Les autorités ont longtemps laissé traîner le problème avant de s’y attaquer
Dans un discours à l’Assemblée nationale, le Premier ministre Paul Kaba Thiéba a lui-même reconnu que celle-ci était devenue « préoccupante », indiquant qu’en sept mois, 23 personnes (18 militaires ou paramilitaires et 5 civils) avaient été tuées dans 22 « attaques terroristes » à travers la région.
Certes, l’armée a bien tenté des opérations de ratissage, comme en mars dans la brousse d’Ougarou ou en avril dans les forêts de Nakortougou et Foutouri, mais elles n’ont visiblement rien donné. « Les autorités ont longtemps laissé traîner le problème avant de s’y attaquer, un peu comme elles l’avaient fait dans le Nord », déplore une source occidentale.
« C’est faux, rétorque un collaborateur du président Kaboré. Il y a des casernes militaires dans l’Est. Au début, nous pensions que ces effectifs suffiraient. Mais la montée en puissance de la menace nous a conduits à réévaluer nos moyens de riposte. »
En réalité, c’est surtout la capacité de l’armée à tenir plusieurs fronts qui pose aujourd’hui question. L’important effort consenti depuis deux ans pour sécuriser le nord frontalier du Mali, où 1 300 militaires (sur environ 12 000 hommes) ont été envoyés en renfort, a réduit les effectifs ailleurs.

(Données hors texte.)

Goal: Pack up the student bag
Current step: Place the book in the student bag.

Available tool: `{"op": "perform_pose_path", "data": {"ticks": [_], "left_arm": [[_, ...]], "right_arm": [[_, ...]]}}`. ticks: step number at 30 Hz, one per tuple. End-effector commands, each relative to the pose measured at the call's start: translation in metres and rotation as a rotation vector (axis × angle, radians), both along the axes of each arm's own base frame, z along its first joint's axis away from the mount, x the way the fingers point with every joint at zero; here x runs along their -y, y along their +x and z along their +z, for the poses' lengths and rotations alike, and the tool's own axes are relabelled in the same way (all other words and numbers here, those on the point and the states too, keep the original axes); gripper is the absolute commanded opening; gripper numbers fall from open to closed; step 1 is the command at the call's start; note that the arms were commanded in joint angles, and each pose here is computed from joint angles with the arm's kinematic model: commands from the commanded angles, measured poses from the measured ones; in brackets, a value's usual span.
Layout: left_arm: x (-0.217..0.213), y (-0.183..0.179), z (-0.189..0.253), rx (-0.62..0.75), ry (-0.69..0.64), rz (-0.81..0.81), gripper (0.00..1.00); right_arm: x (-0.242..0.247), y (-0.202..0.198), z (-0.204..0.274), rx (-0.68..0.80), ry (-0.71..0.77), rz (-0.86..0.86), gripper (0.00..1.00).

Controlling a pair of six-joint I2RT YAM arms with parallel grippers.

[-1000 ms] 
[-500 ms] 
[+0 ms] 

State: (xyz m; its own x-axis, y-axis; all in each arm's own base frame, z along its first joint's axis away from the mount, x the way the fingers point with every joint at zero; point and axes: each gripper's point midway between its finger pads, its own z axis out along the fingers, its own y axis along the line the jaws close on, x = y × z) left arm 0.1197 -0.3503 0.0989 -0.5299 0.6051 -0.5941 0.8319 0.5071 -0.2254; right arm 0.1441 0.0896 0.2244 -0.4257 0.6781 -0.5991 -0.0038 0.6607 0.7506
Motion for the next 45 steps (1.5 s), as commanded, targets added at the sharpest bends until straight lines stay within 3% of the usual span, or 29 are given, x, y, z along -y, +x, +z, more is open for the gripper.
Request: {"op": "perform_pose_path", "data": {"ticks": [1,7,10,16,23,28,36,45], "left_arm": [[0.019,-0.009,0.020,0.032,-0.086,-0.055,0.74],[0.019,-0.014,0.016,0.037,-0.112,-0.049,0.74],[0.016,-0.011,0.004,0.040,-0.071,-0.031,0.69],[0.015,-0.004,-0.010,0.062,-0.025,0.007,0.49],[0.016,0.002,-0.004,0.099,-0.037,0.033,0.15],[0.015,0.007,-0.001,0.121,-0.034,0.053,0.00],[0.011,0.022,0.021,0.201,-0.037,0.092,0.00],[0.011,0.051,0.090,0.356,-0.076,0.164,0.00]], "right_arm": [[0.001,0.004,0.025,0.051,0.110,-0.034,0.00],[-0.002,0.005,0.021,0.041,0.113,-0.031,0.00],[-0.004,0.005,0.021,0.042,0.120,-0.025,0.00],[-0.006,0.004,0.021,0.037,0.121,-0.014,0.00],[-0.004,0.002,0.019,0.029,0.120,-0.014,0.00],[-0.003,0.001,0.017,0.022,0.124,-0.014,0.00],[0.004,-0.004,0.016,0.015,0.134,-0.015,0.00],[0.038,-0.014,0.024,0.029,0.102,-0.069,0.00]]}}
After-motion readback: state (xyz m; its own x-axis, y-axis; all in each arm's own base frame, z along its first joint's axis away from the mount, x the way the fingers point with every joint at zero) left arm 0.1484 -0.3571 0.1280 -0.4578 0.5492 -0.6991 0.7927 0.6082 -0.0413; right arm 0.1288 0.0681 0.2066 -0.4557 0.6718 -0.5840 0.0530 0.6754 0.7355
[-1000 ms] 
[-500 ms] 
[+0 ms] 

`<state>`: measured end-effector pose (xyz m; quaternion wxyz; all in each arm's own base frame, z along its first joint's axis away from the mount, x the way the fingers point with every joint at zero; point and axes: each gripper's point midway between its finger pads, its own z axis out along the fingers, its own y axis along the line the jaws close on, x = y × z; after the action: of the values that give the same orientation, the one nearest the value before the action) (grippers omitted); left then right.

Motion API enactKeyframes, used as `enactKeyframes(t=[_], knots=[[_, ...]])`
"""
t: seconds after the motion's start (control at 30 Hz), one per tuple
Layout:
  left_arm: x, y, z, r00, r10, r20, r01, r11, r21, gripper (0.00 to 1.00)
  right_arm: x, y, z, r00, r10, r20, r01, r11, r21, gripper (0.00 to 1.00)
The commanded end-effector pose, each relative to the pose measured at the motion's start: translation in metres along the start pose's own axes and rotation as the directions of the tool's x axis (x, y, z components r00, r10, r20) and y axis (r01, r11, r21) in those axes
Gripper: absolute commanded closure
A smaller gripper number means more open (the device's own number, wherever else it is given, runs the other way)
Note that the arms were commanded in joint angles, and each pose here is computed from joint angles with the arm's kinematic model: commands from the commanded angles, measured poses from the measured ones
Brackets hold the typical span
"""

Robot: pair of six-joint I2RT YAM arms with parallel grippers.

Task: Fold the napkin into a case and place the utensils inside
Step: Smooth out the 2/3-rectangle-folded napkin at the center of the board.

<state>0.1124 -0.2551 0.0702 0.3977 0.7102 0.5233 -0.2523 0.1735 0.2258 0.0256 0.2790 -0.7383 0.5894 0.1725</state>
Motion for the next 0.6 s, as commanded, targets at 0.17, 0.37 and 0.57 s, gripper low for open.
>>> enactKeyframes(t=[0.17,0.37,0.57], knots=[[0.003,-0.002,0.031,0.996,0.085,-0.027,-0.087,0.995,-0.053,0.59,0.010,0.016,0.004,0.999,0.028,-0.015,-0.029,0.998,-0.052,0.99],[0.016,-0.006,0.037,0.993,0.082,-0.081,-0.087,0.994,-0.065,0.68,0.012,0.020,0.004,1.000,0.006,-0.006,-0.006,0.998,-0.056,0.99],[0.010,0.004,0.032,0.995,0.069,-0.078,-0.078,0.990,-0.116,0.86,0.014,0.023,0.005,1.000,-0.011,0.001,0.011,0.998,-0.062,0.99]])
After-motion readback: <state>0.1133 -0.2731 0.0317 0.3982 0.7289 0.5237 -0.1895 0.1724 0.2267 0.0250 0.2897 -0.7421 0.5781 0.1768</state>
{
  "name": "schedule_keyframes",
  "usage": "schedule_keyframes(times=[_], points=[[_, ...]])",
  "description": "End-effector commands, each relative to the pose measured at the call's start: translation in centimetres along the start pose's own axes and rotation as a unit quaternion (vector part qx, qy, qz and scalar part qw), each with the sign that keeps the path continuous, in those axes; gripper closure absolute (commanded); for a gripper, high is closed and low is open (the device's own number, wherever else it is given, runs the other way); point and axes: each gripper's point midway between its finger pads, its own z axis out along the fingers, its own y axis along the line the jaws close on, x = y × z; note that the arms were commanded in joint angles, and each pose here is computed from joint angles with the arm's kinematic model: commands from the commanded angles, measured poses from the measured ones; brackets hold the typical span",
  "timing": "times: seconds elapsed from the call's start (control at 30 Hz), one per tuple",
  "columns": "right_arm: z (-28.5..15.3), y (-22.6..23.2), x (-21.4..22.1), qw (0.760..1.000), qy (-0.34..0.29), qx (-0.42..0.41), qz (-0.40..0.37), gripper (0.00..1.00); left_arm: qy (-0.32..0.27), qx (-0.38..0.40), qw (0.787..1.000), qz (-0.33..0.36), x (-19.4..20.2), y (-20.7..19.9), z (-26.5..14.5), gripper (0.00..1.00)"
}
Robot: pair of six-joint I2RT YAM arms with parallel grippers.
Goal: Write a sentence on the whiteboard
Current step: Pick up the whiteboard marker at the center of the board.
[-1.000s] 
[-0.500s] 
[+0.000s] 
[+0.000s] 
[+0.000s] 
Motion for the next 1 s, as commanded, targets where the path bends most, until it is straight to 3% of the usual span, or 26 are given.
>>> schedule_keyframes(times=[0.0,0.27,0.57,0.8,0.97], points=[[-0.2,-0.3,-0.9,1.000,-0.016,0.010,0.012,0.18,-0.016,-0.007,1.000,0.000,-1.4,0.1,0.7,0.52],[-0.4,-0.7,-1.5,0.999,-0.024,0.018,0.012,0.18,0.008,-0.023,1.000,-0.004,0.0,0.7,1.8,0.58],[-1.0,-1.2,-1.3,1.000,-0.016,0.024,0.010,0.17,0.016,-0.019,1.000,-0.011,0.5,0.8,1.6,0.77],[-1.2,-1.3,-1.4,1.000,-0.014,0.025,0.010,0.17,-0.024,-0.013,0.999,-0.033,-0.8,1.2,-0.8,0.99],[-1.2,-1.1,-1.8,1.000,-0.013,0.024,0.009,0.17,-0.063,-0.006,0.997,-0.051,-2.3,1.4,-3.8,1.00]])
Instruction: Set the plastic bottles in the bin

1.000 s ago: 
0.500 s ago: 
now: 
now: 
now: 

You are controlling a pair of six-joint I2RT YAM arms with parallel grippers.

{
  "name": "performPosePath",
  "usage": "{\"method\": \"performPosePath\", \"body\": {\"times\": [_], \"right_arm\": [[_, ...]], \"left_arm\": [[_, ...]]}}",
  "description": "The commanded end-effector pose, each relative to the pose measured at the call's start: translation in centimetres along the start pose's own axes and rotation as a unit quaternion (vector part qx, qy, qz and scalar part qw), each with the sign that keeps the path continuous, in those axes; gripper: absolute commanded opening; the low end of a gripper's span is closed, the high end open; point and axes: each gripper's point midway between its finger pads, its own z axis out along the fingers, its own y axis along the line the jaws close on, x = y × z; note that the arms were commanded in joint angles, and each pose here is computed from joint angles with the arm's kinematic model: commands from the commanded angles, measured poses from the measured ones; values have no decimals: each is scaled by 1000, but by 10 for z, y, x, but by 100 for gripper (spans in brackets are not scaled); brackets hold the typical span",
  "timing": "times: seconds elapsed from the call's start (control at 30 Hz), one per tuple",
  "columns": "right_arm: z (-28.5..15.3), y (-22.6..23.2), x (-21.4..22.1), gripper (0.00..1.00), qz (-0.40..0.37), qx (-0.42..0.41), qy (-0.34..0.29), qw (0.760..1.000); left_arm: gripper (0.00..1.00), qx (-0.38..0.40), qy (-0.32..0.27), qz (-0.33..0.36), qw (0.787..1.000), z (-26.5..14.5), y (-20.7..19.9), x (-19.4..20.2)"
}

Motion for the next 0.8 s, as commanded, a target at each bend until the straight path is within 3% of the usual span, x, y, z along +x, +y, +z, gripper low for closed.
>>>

Soumis à une pression militaire accrue dans la zone dite des « trois frontières » (Burkina-Mali-Niger), des jihadistes qui y opéraient ont contourné le dispositif et se sont engouffrés dans la brèche ouverte à l’Est. Ils y ont trouvé de nombreux avantages : peu d’habitants, une faible présence étatique, et des forêts plutôt denses et giboyeuses, où il est possible de se cacher et de chasser.
Riposte inévitable
Bien que les attaques aient diminué après les grandes opérations de ratissages menées au début de septembre, les autorités ne se font aucunes illusions sur le fait qu’elles sont engagées dans un combat de longue haleine. « Les groupes qui y étaient implantés vont forcément essayer de revenir, explique un haut gradé. Face à ces ennemis très mobiles, qui maîtrisent les techniques de guérilla et qui se fondent dans la population, nous devons adapter notre stratégie. »
Dans cette guerre asymétrique, les capacités en renseignement sont primordiales. Les autorités burkinabè le savent et ont sollicité les moyens de surveillance aériens des Français de l’opération Barkhane pour épier les vastes zones boisées de l’Est.
« Cette riposte militaire est inévitable, poursuit un collaborateur de Kaboré. Mais le président a toujours dit que ce n’était pas la seule solution pour lutter contre les groupes jihadistes qui nous attaquent. »
Dans le Nord, il a ainsi lancé un Programme d’urgence pour le Sahel de 455 milliards de F CFA (693 millions d’euros) pour accélérer le développement de cette région isolée. Reste à savoir si un tel effort financier sera fait pour l’Est, alors que Kaboré est confronté à de nombreux autres défis économiques et sociaux.
Ennemis invisibles
Aucune attaque revendiquée. Pas de déclaration ni d’images sur lesquelles travailler. Comme le concède un officier, les services burkinabè n’ont que « peu d’informations » sur les « ennemis invisibles de l’Est ». On sait toutefois qu’il s’agirait de jihadistes descendus du Soum et/ou de la « zone des trois frontières ».
À leur tête, deux chefs présumés : l’un lié au groupe burkinabè Ansarul Islam, l’autre un temps actif au Mali sous la bannière de l’ex-Mujao [Mouvement pour l’unicité et le jihad en Afrique de l’Ouest]. Dans leurs rangs : une majorité de Burkinabè, des Maliens et des Nigériens. Selon un membre des services de renseignements, ils seraient aussi venus pour « couvrir » les différents trafics (carburant, cigarettes, drogue…) qui remontent depuis les pays côtiers vers le Sahel. Ils collaborent ainsi avec les trafiquants et bandits locaux, qui prospèrent depuis longtemps dans cette région de l’Est, connue pour être l’une des plus criminogènes du Burkina.